Transit advocates appreciated the governor’s emphasis on off-peak subway frequency, but expediting bus speeds could make an even greater impact for New Yorkers who can’t afford cars.
Riders Alliance’s Danny Pearlstein, whose transit organization has campaigned for better bus and subway service, also wants lawmakers to also consider making bus fares free or at least curtail any rate hikes while inflation continues to rage.
“A fare hike will hamper ridership growth and disproportionately impact low-income people,” Pearlstein said. “That should come out of the state budget rather than out of riders’ pockets.”
Quality of life
Even with housing and transportation as important concerns, New Yorkers want state leaders to prioritize the cost of living and reducing crime numbers in the coming year.
Nearly two-thirds of voters (63 percent) said making the cost of living more affordable should be a top concern in Albany, followed by reducing crime (58 percent), a Sienna poll showed. Only 29 percent of voters said affordable housing should be a top priority.

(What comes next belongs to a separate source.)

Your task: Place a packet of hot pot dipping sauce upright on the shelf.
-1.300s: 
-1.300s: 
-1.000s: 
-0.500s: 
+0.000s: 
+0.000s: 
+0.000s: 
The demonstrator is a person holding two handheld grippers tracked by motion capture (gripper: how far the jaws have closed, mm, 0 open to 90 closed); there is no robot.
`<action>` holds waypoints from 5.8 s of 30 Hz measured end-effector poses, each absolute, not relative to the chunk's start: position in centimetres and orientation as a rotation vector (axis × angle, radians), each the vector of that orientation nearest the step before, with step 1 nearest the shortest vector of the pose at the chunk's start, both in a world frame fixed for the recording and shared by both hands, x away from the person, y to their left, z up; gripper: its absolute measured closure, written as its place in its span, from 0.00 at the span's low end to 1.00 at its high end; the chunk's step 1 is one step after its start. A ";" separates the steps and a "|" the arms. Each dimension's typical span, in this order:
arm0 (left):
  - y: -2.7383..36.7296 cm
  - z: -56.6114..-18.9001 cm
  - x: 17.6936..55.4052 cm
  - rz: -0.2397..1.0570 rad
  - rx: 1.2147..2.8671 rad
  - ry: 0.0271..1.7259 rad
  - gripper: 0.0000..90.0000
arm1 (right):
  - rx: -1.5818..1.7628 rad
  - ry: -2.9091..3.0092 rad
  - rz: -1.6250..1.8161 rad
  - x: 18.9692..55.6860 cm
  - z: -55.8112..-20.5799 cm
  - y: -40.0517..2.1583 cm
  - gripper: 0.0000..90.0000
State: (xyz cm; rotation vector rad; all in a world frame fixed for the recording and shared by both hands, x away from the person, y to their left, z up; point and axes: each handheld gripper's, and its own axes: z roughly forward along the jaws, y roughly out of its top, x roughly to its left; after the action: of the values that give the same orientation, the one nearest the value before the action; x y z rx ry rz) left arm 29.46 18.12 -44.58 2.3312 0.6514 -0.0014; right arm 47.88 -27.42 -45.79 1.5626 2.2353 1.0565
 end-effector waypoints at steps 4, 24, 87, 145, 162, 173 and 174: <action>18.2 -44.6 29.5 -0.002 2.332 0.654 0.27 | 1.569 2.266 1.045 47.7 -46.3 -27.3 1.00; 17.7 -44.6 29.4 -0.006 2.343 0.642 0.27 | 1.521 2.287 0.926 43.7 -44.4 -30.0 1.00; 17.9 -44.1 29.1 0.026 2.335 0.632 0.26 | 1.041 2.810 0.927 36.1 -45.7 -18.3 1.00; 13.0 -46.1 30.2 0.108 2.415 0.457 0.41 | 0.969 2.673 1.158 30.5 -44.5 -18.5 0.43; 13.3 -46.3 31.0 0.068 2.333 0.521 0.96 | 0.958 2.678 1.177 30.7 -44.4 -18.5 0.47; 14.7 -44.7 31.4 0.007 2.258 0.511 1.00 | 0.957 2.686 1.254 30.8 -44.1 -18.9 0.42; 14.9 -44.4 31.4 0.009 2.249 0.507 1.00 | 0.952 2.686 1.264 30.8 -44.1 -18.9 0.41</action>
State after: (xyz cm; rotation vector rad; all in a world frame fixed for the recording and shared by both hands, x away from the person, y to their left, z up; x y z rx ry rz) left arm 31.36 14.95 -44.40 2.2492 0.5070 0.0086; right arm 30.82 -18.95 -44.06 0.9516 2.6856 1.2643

The governor’s panel focused on fostering long-term prosperity for the region by repurposing offices and investing in public space in Midtown. Some of its recommendations addressed quality of life issues, such as reimagining waste collection and making outdoor-dining sheds permanent, but few tackled cost of living increases other than expanding access to child care statewide and increasing the supply of supportive housing.
Crime concerns were even less prevalent. Hochul acquiesced in October to deploying a surge of police officers to serve 10,000 additional overtime hours a day on New York City subway platforms. Yet there’s been little talk of additional tinkering to bail reform despite the issue playing a key role in the gubernatorial race. She raised the idea of linking greater judicial discretion over bail to legislative pay raises that passed just before Christmas, but ultimately backed down.
“People are very dissatisfied with her political positions regarding crime and bail reform, but she feels that she’s done her job with those changes last year and this year is the year to focus on housing,” Herrick Feinstein’s Brett Gottlieb said. “Will she hold up the budget over either? I guess it remains to be seen.”